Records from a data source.
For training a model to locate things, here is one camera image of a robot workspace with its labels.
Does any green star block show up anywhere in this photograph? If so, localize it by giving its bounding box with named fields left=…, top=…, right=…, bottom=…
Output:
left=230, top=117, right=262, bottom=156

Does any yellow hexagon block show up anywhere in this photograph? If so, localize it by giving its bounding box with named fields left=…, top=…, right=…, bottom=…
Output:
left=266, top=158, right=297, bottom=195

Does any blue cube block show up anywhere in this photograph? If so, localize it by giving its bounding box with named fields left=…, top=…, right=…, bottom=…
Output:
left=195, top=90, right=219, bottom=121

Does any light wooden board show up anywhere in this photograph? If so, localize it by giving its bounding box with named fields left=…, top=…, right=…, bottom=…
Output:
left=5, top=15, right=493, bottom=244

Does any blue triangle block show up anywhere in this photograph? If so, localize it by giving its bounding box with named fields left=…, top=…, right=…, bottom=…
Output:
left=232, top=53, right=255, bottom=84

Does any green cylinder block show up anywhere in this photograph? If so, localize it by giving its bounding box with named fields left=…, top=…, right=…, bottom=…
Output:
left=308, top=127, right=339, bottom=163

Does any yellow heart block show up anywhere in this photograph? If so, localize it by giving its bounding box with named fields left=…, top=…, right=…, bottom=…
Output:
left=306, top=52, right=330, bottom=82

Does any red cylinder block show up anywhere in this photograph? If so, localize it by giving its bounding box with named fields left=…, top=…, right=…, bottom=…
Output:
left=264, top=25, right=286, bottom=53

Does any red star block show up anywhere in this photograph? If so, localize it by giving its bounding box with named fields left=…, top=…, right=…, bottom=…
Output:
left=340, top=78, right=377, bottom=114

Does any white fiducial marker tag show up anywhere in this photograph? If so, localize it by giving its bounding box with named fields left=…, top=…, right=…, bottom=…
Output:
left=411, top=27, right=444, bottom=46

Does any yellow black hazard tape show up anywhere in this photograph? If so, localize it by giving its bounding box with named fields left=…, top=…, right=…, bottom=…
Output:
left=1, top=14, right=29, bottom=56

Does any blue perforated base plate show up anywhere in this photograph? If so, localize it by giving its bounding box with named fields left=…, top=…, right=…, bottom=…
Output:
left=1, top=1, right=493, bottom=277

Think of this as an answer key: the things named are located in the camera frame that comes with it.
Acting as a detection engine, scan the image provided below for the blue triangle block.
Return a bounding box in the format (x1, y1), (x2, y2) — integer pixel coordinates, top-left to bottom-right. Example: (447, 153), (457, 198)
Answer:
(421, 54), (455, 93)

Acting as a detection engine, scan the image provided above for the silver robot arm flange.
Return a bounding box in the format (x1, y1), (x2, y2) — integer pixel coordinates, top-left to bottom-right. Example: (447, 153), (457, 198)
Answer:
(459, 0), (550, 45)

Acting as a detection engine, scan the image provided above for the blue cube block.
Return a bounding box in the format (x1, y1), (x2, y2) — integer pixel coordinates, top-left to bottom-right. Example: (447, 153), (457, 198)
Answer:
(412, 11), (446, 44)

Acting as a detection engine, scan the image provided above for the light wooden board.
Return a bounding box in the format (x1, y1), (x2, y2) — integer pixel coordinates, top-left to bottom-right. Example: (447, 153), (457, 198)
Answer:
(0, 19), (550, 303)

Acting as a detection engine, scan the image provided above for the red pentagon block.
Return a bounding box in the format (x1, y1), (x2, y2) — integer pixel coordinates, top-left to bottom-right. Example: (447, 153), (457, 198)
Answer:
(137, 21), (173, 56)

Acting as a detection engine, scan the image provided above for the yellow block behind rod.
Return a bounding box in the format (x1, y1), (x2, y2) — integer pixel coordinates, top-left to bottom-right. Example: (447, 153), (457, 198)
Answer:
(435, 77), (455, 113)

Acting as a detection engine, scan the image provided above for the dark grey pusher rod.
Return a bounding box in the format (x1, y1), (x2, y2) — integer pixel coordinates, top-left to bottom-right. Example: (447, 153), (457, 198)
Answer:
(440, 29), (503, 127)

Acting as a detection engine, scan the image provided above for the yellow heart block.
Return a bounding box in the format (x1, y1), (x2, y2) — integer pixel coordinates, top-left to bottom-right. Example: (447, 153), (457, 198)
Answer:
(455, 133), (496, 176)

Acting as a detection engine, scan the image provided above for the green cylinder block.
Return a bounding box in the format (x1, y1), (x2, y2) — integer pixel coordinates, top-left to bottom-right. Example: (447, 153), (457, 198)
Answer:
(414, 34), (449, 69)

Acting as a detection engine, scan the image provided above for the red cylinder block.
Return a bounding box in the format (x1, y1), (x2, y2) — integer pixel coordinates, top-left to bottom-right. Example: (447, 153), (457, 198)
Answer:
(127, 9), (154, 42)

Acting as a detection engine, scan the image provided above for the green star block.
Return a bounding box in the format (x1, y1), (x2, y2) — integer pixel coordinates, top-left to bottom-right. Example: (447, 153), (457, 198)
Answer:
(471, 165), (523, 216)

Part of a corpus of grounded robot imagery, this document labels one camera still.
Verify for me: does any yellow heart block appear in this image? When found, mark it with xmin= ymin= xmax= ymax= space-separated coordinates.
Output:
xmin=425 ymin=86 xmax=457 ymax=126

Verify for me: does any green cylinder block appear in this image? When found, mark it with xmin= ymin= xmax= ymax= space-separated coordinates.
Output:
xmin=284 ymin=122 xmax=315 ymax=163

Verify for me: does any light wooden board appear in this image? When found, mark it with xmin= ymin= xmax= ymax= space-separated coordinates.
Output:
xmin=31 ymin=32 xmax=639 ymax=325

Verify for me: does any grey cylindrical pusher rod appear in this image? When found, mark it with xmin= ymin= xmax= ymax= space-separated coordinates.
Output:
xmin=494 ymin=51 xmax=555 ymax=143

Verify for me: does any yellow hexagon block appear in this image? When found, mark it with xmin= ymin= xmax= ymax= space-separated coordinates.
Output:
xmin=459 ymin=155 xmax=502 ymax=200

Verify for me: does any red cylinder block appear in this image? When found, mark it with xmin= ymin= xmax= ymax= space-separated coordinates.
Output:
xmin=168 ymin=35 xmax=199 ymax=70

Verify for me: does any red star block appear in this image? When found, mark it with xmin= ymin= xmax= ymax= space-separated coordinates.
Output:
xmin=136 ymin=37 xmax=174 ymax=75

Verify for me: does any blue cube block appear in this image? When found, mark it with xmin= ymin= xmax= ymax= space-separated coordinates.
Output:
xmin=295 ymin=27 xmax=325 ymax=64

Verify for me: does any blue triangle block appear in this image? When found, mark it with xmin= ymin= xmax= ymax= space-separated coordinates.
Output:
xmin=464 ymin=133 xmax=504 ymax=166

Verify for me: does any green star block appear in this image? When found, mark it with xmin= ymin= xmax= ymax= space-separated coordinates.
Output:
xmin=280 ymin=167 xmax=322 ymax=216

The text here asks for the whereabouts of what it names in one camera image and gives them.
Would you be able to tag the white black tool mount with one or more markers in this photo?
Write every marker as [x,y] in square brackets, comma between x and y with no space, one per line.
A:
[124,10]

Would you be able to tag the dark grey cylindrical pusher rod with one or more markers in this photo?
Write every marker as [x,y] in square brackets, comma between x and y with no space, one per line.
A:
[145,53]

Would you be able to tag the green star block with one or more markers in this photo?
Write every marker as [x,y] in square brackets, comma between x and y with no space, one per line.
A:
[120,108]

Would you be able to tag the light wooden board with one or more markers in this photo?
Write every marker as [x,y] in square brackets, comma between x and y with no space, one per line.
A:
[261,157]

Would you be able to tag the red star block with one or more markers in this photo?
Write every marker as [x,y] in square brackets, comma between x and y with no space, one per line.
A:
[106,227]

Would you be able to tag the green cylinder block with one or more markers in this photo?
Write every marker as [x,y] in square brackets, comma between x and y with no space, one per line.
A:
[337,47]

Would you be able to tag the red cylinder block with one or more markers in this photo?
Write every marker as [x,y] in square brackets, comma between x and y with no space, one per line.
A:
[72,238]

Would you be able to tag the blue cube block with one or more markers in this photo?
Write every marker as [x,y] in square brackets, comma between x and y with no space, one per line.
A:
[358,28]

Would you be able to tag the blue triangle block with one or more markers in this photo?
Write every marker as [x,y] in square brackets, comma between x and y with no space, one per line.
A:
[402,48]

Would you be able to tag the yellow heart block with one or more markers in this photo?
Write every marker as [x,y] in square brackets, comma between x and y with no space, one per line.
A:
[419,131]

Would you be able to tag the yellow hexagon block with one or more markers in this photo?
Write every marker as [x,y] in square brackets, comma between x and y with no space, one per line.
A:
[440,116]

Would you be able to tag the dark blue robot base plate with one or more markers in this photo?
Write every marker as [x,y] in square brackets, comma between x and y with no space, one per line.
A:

What you are asked to do. Please retype, with no changes, the lines that run from the first line of the entries to the line with "Does any blue triangle block show", both ends included.

Completed task.
For training a model to locate things, here is one camera image of a robot workspace with its labels.
Does any green star block show up anywhere in this photograph? If so, localize it by giving its bounding box with named fields left=…, top=…, right=…, bottom=…
Output:
left=230, top=117, right=262, bottom=156

Does any yellow hexagon block show up anywhere in this photograph? If so, localize it by giving its bounding box with named fields left=…, top=…, right=…, bottom=…
Output:
left=266, top=158, right=297, bottom=195

Does any blue cube block show up anywhere in this photograph? If so, localize it by giving its bounding box with named fields left=…, top=…, right=…, bottom=…
Output:
left=195, top=90, right=219, bottom=121

Does any light wooden board show up anywhere in this photograph? If so, localize it by giving its bounding box with named fields left=…, top=…, right=…, bottom=…
Output:
left=5, top=15, right=493, bottom=244

Does any blue triangle block show up anywhere in this photograph? If so, localize it by giving its bounding box with named fields left=…, top=…, right=…, bottom=…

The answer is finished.